HIV-1 latency represents the greatest barrier to anti-HIV therapy. In latently infected cells, although viral DNA is integrated into the host genome, transcription is suppressed, and viral production does not occur (Hakre et al., 2011). Reduced Tat transcriptional activity is intimately associated with this latent state, and elucidating its regulatory mechanisms is crucial for developing curative therapeutic strategies (Hakre et al., 2011; Rice, 2017). However, DUB regulation of Tat in HIV-1 latency remains insufficiently understood. Furthermore, the DUBs identified to date are limited, and it is highly likely that additional DUBs involved in the complex ubiquitination regulation of Tat exist.

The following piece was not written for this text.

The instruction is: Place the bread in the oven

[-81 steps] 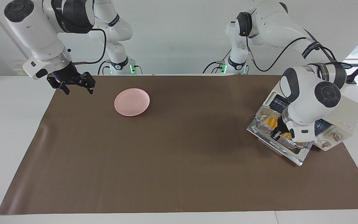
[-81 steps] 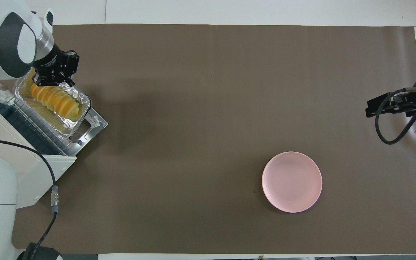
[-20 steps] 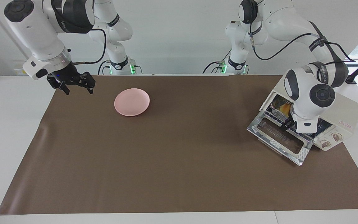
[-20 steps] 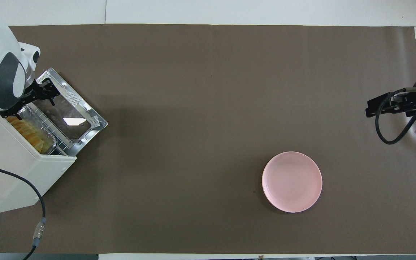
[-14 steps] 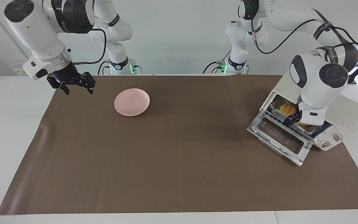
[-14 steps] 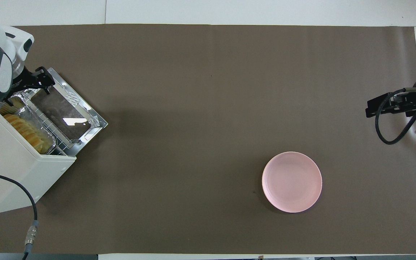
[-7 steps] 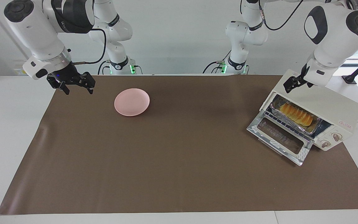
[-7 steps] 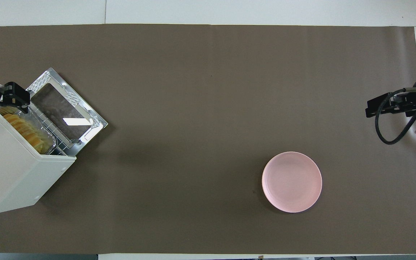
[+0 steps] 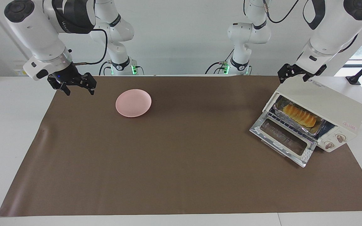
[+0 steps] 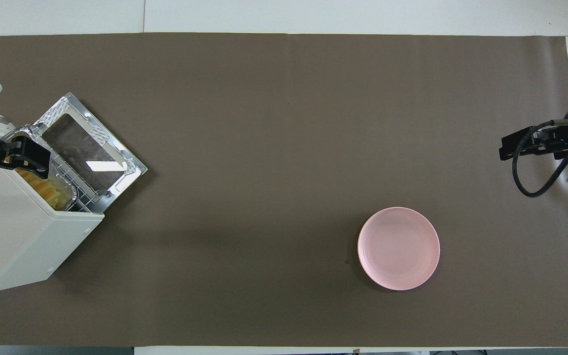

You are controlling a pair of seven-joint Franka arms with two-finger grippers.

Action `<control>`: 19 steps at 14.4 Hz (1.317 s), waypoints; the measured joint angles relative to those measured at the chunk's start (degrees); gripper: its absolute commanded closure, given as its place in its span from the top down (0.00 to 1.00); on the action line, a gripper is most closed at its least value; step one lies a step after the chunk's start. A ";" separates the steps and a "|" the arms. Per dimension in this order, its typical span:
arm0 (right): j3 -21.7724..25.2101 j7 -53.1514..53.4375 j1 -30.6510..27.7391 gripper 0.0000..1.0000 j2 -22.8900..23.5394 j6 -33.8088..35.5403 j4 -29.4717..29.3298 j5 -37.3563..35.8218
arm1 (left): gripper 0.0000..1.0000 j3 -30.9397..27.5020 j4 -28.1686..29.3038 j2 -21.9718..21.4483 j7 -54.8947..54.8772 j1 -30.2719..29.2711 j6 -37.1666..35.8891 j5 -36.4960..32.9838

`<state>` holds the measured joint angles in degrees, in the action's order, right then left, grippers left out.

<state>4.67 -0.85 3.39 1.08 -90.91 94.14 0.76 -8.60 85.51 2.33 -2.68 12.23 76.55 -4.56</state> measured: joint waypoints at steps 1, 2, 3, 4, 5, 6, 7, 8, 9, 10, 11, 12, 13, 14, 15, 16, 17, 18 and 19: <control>0.00 0.00 0.00 1.00 0.00 0.00 0.00 0.00 | 1.00 1.57 0.20 -0.66 -1.79 -2.66 0.03 0.01; 0.00 0.00 0.00 1.00 0.00 0.00 0.00 0.00 | 1.00 3.28 0.40 -1.18 -2.81 -4.98 0.07 0.05; 0.00 0.00 0.00 1.00 0.00 0.00 0.00 0.00 | 1.00 4.97 0.50 -1.55 -3.28 -6.62 0.10 0.08; 0.00 0.00 0.00 1.00 0.00 0.00 0.00 0.00 | 1.00 6.28 0.56 -1.75 -3.40 -7.52 0.15 0.08; 0.00 0.00 0.00 1.00 0.00 0.00 0.00 0.00 | 1.00 7.20 0.58 -1.82 -3.49 -7.86 0.27 0.08; 0.00 0.00 0.00 1.00 0.00 0.00 0.00 0.00 | 1.00 8.01 0.62 -1.82 -3.53 -8.05 0.78 0.08; 0.00 0.00 0.00 1.00 0.00 0.00 0.00 0.00 | 1.00 8.46 0.75 -1.82 -3.53 -8.07 1.91 0.10; 0.00 0.00 0.00 1.00 0.00 0.00 0.00 0.00 | 1.00 8.66 1.00 -1.83 -3.56 -8.09 3.04 0.22; 0.00 0.00 0.00 1.00 0.00 0.00 0.00 0.00 | 1.00 8.89 1.45 -1.83 -3.58 -8.22 3.61 0.40; 0.00 0.00 0.00 1.00 0.00 0.00 0.00 0.00 | 1.00 9.37 2.13 -1.88 -3.64 -8.62 3.74 0.49; 0.00 0.00 0.00 1.00 0.00 0.00 0.00 0.00 | 1.00 9.95 3.14 -1.98 -3.71 -9.03 3.97 0.55; 0.00 0.00 0.00 1.00 0.00 0.00 0.00 0.00 | 1.00 10.25 4.38 -2.12 -3.71 -9.11 4.51 0.57; 0.00 0.00 0.00 1.00 0.00 0.00 0.00 0.00 | 1.00 10.49 5.26 -2.24 -3.71 -9.12 4.88 0.61; 0.00 0.00 0.00 1.00 0.00 0.00 0.00 0.00 | 1.00 10.74 5.59 -2.26 -3.71 -9.14 4.99 0.75; 0.00 0.00 0.00 1.00 0.00 0.00 0.00 0.00 | 1.00 11.08 5.63 -2.28 -3.71 -9.14 5.01 0.96; 0.00 0.00 0.00 1.00 0.00 0.00 0.00 0.00 | 1.00 11.49 5.63 -2.33 -3.67 -9.14 5.08 1.08; 0.00 0.00 0.00 1.00 0.00 0.00 0.00 0.00 | 1.00 11.84 5.63 -2.37 -3.63 -9.14 5.27 1.13; 0.00 0.00 0.00 1.00 0.00 0.00 0.00 0.00 | 1.00 12.00 5.64 -2.39 -3.63 -9.14 5.45 1.18; 0.00 0.00 0.00 1.00 0.00 0.00 0.00 0.00 | 1.00 12.02 5.66 -2.39 -3.63 -9.14 5.57 1.20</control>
<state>4.67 -0.85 3.39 1.08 -90.91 94.14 0.76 3.42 91.16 -0.07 -6.31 3.09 82.11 -3.37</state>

In this study, we aimed to elucidate novel molecular mechanisms involved in HIV-1 transcriptional regulation and latency through the development and application of a novel screening system for comprehensive identification of DUBs that interact with HIV-1 Tat.

Results

Identification of DUBs that interact with HIV-1 Tat protein

To identify deubiquitinating enzymes (DUBs) that interact with HIV-1 Tat, we constructed a library of 120 HaloTag-fused DUB-related gene expression vectors and performed comprehensive screening using the NanoBRET method. The NanoBRET assay is a technique that utilizes bioluminescence resonance energy transfer (BRET) between a donor (NanoLuc luciferase) and acceptor (HaloTag) to quantitatively detect protein–protein interactions in real time. In this experiment, we used HEK293T cells co-expressing NanoLuc-fused Tat protein and HaloTag-fused DUBs, evaluating interactions based on increased BRET signal intensity. Screening of the 120 DUB library identified the top five candidates showing high BRET signal: CDKN2A, USP12, ATXN3L, USP45, and USP11 (Figure 1A). We validated the interactions of these candidates using immunoprecipitation experiments with HA-tagged proteins, confirming that all candidates specifically co-precipitated with Tat-HA (Figure 1B). Among these, interactions between CDKN2A and USP11 with Tat have been previously reported (Gargano et al., 2008; Jager et al., 2011; Boehm et al., 2023), demonstrating the validity of our screening system.

Figure 1

Figure 1. Comprehensive screening identifies DUBs that interact with HIV-1 Tat protein. (A) NanoBRET screening results of 120 DUB expression vectors for interaction with HIV-1 Tat. HEK293T cells were co-transfected with NanoLuc-fused Tat and HaloTag-fused DUBs. The top five candidates (CDKN2A, USP12, ATXN3L, USP45, and USP11) are highlighted. Data represent mean from two independent experiments. (B) Validation of Tat-DUB interactions by immunoprecipitation. HEK293T cells were co-transfected with HA-tagged Tat and the indicated DUB constructs. Cell lysates were immunoprecipitated with anti-HA antibody, and co-precipitated DUBs were detected by Western blotting.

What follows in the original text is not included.